US
10 MIN READ TIME

STUDIO PROFILE

THE GAME KITCHEN

How a small group of friends brought beautiful nightmares to life with their blood, sweat and tears

Back in March, an unusual unboxing video was uploaded to YouTube. It showed developers from The Game Kitchen rooting through mysterious packages that had arrived at their various homes. Inside, they discovered framed plaques congratulating them on Blasphemous, the Seville-based studio’s second game, selling its millionth copy. With some emotional reactions, the video is a touching celebration of an impressive milestone – but the journey to that million was anything but easy.

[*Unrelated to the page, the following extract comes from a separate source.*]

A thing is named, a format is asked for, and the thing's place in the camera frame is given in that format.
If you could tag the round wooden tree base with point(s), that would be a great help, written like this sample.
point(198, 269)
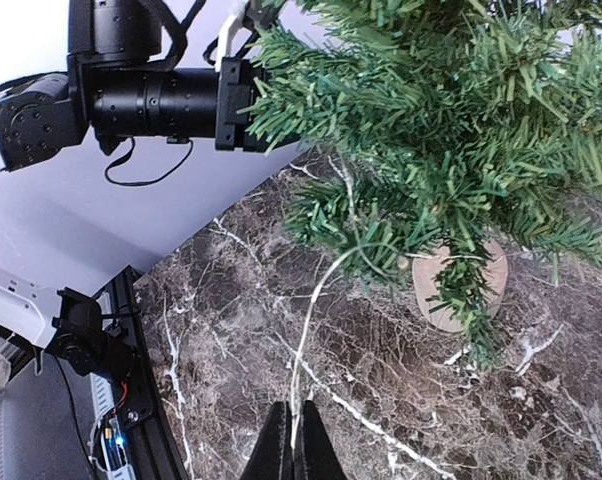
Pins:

CEO and producer Mauricio García started programming aged six. He remembers using a microcomputer his parents bought him. After school, García joined a consultancy company as a developer, where he met Enrique Cabeza. They both hated it. “I did a lot of website development, application development… basically a lot of boring shit,” García laughs. The pair really wanted to make videogames, but it was hard to picture game development as a realistic job in southern Spain at the time. However, García started making games under the banner Nivel21 Entertainment in 2005 alongside Cabeza and a small, fluctuating group of developers. “It was very, very hardcore programming back then, so we advanced very slowly, little by little,” García says. “Even though we had a lot of cancelled projects and failures, we just kept doing it.”

Game designer Enrique Colinet was involved back in the group’s demoscene days. However, he was kicked out after replicating a football game, which Nivel21 was creating using XNA, in Valve’s Source engine; suffice it to say, their relationship didn’t end well. However, when Colinet joined Madrid’s Pyro Studios, the now-defunct studio known for the Commandos series, he saw an opportunity to make it up to García and recommended him for an interview. García joined and spent a year and a half working on Cops, an unreleased triple-A title for PS3. “I was suddenly in a working studio, learning a lot from a lot of very experienced programmers,” he remembers. “I was able to ramp up my game massively.”